◆ Your instructions: Read through the listing below and copy each line in which the word "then" occurs.
:::::
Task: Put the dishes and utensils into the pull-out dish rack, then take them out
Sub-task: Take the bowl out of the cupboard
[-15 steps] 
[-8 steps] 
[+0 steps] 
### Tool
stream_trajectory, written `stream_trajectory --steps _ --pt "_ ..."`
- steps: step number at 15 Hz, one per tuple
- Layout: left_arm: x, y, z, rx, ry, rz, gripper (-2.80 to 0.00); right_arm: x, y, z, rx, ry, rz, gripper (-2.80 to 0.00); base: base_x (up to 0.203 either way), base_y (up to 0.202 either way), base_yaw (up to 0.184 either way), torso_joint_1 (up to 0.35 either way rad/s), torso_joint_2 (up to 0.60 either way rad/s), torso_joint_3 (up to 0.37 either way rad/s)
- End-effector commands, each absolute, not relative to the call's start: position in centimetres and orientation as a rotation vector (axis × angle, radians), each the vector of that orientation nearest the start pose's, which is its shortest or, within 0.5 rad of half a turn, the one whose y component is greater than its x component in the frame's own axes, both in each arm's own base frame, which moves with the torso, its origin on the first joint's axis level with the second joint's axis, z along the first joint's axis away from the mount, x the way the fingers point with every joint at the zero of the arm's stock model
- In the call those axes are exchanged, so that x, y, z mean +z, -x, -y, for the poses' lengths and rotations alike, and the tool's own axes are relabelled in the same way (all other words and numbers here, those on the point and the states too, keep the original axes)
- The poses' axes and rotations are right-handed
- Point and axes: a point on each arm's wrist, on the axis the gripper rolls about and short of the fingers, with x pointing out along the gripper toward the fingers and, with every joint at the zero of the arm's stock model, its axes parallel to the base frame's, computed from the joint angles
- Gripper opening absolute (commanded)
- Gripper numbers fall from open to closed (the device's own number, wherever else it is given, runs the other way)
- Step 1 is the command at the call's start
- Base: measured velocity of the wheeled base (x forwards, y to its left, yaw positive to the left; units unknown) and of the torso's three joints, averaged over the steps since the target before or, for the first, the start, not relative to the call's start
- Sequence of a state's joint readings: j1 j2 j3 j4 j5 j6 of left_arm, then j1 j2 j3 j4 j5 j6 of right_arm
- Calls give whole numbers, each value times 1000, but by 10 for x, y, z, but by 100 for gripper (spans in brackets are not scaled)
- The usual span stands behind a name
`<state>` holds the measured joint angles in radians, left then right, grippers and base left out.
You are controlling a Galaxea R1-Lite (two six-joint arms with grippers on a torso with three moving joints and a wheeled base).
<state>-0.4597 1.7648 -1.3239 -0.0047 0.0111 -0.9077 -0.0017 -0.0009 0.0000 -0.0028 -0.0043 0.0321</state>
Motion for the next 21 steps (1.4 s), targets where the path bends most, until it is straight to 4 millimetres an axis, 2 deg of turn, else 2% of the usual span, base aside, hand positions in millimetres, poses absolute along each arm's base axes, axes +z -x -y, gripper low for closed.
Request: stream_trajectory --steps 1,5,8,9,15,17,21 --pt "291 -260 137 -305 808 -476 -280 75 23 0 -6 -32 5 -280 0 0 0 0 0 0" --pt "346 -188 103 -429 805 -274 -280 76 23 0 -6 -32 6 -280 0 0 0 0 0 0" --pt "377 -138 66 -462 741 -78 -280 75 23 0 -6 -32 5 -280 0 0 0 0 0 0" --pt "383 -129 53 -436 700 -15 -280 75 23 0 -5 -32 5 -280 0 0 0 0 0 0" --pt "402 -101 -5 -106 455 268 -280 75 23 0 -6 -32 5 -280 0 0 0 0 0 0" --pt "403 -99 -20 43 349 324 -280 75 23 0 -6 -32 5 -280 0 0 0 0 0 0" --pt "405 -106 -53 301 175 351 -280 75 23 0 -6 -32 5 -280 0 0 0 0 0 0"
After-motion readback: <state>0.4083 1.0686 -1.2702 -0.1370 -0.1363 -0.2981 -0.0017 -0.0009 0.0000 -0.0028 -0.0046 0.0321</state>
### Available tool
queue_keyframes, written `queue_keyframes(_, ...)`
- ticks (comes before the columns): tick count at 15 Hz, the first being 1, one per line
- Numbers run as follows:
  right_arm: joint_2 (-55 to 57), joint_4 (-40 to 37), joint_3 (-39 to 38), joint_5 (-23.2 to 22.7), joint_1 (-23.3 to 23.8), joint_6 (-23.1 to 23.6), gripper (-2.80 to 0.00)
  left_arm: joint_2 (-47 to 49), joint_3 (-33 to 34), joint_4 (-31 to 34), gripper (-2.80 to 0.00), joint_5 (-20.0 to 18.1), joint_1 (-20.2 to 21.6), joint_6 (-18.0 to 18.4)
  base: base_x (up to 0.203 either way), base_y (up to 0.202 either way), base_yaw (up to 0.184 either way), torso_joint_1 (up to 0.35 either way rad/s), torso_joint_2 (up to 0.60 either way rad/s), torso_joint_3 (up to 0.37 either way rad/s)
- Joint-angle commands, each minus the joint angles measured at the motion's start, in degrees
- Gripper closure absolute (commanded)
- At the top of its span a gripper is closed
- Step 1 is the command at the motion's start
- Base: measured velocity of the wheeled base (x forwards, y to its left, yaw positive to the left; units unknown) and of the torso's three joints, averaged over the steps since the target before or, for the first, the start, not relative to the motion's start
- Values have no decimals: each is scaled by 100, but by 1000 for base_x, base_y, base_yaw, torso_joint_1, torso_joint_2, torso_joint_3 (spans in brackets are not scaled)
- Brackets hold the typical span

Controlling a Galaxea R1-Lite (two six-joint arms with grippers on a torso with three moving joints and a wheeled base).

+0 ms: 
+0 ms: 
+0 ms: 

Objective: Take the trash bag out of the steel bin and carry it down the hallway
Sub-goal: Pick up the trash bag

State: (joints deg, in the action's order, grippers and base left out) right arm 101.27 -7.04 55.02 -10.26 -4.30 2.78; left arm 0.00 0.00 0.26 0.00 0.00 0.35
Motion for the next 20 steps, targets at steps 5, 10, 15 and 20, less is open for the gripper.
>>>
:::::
◆ Exercise solution:
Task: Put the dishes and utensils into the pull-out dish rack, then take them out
- Sequence of a state's joint readings: j1 j2 j3 j4 j5 j6 of left_arm, then j1 j2 j3 j4 j5 j6 of right_arm
`<state>` holds the measured joint angles in radians, left then right, grippers and base left out.

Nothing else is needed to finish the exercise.